* _Work request_: Search the material and gather each line with "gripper" in it.

* _Stored data_:
========

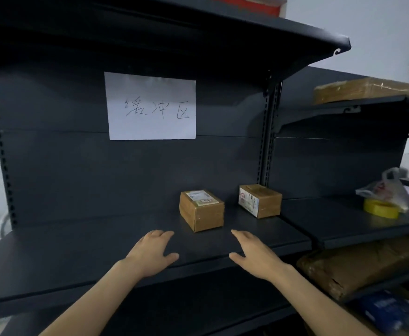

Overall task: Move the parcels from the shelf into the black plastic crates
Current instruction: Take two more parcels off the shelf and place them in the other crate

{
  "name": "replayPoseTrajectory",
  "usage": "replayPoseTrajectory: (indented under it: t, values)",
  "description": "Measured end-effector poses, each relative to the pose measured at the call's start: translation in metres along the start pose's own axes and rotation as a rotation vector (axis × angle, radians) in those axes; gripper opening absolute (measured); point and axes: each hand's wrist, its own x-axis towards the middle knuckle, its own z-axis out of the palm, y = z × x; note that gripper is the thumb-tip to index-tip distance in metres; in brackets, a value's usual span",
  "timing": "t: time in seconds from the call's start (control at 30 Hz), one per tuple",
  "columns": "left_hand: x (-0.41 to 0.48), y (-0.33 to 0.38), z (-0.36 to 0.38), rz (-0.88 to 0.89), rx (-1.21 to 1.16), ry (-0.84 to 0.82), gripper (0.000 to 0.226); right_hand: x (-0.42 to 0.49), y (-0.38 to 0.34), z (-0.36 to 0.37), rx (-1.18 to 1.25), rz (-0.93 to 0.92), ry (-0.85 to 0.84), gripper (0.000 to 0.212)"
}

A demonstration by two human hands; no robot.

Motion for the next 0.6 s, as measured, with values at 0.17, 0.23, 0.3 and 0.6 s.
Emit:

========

* _Reply to the task_:
  "description": "Measured end-effector poses, each relative to the pose measured at the call's start: translation in metres along the start pose's own axes and rotation as a rotation vector (axis × angle, radians) in those axes; gripper opening absolute (measured); point and axes: each hand's wrist, its own x-axis towards the middle knuckle, its own z-axis out of the palm, y = z × x; note that gripper is the thumb-tip to index-tip distance in metres; in brackets, a value's usual span",
  "columns": "left_hand: x (-0.41 to 0.48), y (-0.33 to 0.38), z (-0.36 to 0.38), rz (-0.88 to 0.89), rx (-1.21 to 1.16), ry (-0.84 to 0.82), gripper (0.000 to 0.226); right_hand: x (-0.42 to 0.49), y (-0.38 to 0.34), z (-0.36 to 0.37), rx (-1.18 to 1.25), rz (-0.93 to 0.92), ry (-0.85 to 0.84), gripper (0.000 to 0.212)"

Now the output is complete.